体調が優れなくて生理も遅れていたことから期待しないように試してみた検査薬が陽性を示していてすぐにでもトシさんに報告したかったけど病院に行って確実になってからの方がいいのかと考えあぐねていたら言うタイミングを逃してしまっていた。
でもよくよく考えてもみれば検査薬の箱には99パーセントと書いてあるし期待させて違いましたってこともないだろうと今朝勇気を出して報告したのに…
あんな言い方ありえない…
目尻から流れた涙が耳の方まで流れて気持ち悪さを感じて拭うと腕を目の上に置いて濡れた目元を隠した。


「…起きてるか」

ドアが開くと私しかいなかった静かな空間に響いた声。
大好きな落ち着くその声に眉が寄ったのを感じた。
職場で二人きりになるなんてあまりないから嬉しくて胸の高鳴りを隠しながら返事をするはずなのに、
今は話したくない。
腕を顔に乗せといて良かったと思いながら寝たふりを決め込んで返事をしないと傍に気配を感じて頭を心地よく撫でたトシさんの手。
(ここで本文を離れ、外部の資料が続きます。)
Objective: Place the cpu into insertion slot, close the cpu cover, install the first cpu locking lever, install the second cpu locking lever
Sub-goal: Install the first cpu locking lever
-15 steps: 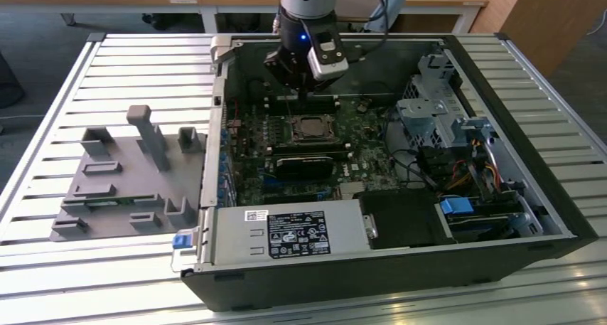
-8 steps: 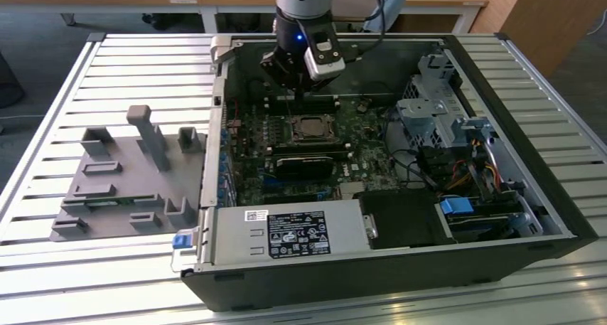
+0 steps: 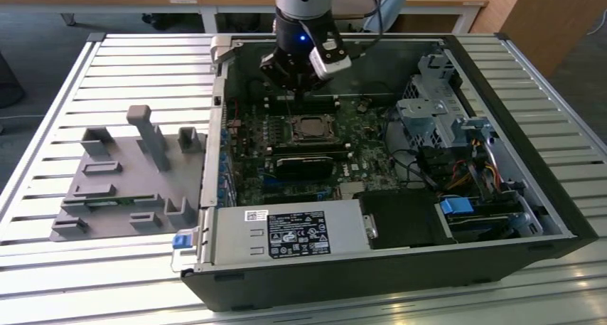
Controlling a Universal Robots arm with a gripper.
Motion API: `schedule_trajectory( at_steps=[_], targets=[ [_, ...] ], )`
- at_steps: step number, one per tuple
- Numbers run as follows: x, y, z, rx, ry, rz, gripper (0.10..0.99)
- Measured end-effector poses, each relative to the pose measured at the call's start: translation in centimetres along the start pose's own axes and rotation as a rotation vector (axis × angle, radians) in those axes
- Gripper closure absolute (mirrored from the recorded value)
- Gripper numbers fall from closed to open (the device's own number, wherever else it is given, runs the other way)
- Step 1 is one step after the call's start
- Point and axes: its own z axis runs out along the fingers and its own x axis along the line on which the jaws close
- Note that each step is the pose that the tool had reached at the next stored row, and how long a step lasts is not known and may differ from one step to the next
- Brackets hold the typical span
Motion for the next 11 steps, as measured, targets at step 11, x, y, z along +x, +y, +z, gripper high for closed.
schedule_trajectory(
  at_steps=[11],
  targets=[
    [0.4,-0.04,0.02,-0.001,0.0006,-0.098,0.98]
  ],
)
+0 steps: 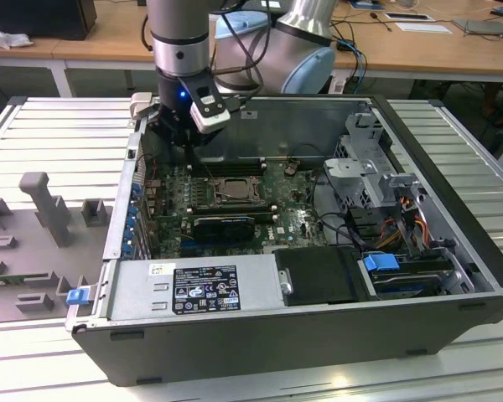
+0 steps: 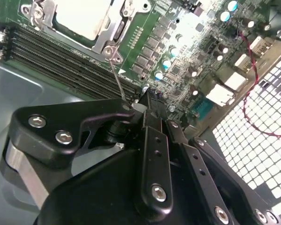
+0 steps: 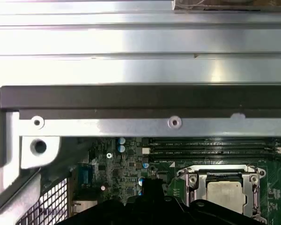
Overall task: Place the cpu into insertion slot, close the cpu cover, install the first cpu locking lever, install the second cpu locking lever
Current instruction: 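Install the first cpu locking lever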
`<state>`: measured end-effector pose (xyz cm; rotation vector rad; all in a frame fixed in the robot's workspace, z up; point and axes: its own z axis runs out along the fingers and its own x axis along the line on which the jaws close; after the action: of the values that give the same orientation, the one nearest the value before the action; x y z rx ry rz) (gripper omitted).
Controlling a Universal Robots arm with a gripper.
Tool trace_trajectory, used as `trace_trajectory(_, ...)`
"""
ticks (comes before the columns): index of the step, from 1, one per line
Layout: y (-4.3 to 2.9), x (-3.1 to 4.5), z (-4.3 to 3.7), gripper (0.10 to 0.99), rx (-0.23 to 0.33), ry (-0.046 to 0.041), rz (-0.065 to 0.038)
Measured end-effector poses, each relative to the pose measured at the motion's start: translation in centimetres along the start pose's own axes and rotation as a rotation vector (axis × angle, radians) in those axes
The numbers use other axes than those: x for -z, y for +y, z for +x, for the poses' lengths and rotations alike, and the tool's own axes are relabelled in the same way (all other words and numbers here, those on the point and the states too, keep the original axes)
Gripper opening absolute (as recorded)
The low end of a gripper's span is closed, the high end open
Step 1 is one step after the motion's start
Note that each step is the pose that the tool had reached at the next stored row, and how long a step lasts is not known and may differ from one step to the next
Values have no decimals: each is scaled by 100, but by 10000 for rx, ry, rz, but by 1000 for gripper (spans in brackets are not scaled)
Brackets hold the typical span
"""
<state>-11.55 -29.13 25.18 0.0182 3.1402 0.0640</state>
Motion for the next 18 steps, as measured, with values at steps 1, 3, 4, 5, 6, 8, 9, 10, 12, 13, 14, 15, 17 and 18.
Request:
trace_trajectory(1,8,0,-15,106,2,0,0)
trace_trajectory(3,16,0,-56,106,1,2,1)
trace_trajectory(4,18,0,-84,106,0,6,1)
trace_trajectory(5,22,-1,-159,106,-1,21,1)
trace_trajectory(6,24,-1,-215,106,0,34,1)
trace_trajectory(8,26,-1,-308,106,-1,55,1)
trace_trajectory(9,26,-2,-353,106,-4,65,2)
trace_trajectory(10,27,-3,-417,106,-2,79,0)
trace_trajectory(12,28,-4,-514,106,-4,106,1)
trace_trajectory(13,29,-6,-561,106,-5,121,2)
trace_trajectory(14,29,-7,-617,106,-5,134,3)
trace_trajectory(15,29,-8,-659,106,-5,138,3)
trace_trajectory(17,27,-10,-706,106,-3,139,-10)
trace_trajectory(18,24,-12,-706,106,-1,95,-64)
それからすぐ部屋から出て行ったのを感じ取って顔から腕を退けた。
心配してきてくれたのは分かっているのに素直になれない自分に腹が立って仕方ない。
だけど今朝の”誰の子だよ”発言がどうしても許せなかったんだもん。
トシさんだっていけないんだから、と責任転嫁していると重くなってきた瞼を必死に押し上げようとして失敗したんだと気付いたのは終業時間になって左之に起こされてからのことだった。
トシさんは外回りに出てしまっていたようで遅くなるからと送るように頼まれた左之に送ってもらって家まで帰ってきた。